Throughout it all, IEEE Spectrum’s AI coverage focused on separating signal from noise. Here are the stories that best captured where the field stands now.

Alamy

AI coding assistants have moved from novelty to everyday infrastructure—but not all tools are equally capable or trustworthy. This practical guide by Spectrum contributing editor Matthew S. Smith evaluates today’s leading AI coding systems, examining where they meaningfully boost productivity and where they still fall short. The result is a clear-eyed look at which tools are worth adopting now, and which remain better suited to experimentation.

Amanda Andrade-Rhoades/The Washington Post/Getty Images

As AI’s energy demands raise concerns, water use has emerged as a quieter but equally pressing issue.
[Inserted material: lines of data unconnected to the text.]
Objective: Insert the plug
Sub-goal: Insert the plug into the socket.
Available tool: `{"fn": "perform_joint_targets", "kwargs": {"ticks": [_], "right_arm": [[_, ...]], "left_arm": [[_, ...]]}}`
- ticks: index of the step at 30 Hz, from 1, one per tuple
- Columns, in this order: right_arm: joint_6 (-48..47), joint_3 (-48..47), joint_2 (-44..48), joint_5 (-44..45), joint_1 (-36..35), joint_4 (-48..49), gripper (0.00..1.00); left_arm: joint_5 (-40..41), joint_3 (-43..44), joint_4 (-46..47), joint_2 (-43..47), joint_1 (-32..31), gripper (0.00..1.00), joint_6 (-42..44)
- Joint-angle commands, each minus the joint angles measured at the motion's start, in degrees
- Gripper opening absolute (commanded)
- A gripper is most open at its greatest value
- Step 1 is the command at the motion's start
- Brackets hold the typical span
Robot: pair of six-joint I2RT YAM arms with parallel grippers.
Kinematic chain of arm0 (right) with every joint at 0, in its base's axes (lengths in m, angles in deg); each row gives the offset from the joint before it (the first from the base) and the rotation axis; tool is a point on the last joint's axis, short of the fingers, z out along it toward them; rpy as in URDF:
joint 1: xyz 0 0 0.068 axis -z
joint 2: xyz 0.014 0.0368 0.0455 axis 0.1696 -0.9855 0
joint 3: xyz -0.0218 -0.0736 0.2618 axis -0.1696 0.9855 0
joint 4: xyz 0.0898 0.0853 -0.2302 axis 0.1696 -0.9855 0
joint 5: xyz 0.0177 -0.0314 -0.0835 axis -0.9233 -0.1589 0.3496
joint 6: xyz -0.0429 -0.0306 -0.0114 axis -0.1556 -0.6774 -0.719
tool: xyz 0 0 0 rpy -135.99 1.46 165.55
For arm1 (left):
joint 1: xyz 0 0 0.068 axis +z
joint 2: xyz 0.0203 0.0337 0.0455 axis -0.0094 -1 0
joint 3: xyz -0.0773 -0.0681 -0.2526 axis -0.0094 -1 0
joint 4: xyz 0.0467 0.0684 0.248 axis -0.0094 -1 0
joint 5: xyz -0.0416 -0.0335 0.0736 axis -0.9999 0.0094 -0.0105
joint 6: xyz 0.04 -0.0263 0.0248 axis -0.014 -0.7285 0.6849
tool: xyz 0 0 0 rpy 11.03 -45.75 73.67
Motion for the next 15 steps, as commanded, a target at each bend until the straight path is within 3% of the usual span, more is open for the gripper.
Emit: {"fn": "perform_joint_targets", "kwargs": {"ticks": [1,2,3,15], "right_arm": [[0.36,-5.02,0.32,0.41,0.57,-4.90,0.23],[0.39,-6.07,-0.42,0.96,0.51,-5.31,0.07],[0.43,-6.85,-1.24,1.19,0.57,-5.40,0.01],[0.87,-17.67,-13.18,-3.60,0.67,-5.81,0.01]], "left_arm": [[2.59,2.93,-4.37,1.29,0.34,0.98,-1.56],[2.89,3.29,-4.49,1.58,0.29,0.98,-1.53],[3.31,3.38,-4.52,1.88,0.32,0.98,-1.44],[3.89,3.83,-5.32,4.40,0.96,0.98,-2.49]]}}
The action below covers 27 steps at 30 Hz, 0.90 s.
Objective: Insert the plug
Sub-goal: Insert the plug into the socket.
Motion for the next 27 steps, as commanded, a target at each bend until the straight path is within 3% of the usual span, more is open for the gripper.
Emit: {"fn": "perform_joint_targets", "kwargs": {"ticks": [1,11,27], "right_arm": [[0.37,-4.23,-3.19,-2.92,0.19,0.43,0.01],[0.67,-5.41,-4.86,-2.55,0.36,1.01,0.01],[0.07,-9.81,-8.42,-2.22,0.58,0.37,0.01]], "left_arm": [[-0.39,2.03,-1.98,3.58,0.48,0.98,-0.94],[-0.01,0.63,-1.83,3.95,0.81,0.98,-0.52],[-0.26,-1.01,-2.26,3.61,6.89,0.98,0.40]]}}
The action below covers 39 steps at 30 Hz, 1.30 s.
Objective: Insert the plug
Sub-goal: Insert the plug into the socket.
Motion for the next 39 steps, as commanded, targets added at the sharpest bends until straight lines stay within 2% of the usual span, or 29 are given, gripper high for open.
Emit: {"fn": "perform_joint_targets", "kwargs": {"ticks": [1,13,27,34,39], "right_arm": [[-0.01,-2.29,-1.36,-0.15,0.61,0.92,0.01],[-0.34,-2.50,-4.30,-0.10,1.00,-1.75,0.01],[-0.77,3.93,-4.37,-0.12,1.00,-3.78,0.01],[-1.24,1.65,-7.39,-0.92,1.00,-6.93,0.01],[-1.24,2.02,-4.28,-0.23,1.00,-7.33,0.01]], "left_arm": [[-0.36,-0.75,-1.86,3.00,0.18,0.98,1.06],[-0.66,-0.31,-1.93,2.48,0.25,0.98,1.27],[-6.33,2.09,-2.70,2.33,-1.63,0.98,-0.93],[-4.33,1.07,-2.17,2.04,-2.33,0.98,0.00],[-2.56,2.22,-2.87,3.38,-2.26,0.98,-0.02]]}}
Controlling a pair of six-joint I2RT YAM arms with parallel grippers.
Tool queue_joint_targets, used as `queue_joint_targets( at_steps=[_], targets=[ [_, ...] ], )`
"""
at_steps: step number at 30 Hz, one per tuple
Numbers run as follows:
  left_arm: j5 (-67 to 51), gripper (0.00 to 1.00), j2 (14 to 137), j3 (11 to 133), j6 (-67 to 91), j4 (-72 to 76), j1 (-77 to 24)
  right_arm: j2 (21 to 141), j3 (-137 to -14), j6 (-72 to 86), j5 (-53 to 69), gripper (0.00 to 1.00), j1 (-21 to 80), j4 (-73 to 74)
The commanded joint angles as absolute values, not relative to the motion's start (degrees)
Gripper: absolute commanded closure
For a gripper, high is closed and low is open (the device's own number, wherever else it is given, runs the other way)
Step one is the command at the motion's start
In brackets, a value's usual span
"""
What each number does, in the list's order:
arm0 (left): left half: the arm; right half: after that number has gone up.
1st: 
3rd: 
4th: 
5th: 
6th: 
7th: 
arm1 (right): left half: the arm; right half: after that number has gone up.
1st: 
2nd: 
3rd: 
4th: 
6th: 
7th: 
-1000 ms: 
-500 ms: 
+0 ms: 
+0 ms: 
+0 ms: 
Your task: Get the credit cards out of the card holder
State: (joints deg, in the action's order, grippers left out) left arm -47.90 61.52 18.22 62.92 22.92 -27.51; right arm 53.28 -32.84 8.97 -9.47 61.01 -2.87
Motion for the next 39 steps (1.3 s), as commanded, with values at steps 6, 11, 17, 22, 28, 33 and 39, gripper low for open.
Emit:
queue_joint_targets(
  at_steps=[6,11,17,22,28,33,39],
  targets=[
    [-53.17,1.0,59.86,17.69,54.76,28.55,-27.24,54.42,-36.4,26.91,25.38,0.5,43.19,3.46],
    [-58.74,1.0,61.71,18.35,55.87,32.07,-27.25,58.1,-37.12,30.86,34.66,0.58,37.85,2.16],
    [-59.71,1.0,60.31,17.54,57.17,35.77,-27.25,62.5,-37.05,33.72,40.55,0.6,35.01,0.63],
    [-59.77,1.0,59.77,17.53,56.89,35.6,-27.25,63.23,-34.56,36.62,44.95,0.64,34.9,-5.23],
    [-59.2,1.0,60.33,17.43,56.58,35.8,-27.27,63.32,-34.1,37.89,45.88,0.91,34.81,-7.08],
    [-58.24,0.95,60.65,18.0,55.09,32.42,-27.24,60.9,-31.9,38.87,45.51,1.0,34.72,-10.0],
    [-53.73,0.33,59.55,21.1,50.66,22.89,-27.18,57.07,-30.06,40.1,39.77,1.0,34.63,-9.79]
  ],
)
This article explains how data centers consume water for cooling, why the impacts vary dramatically by region, and what engineers and policymakers can do to reduce the strain. Written by the AI sustainability scholar Shaolei Ren and Microsoft sustainability lead Amy Luers, the article grounds a noisy public debate in data, context, and engineering reality.

iStock

When AI systems fail, they don’t fail like people do. This essay, by legendary cybersecurity guru Bruce Schneier and his frequent collaborator Nathan E. Sanders, explores how machine errors differ in structure, scale, and predictability from human mistakes. Understanding these differences, the researchers argue, is essential for building AI systems that can be responsibly deployed in the real world.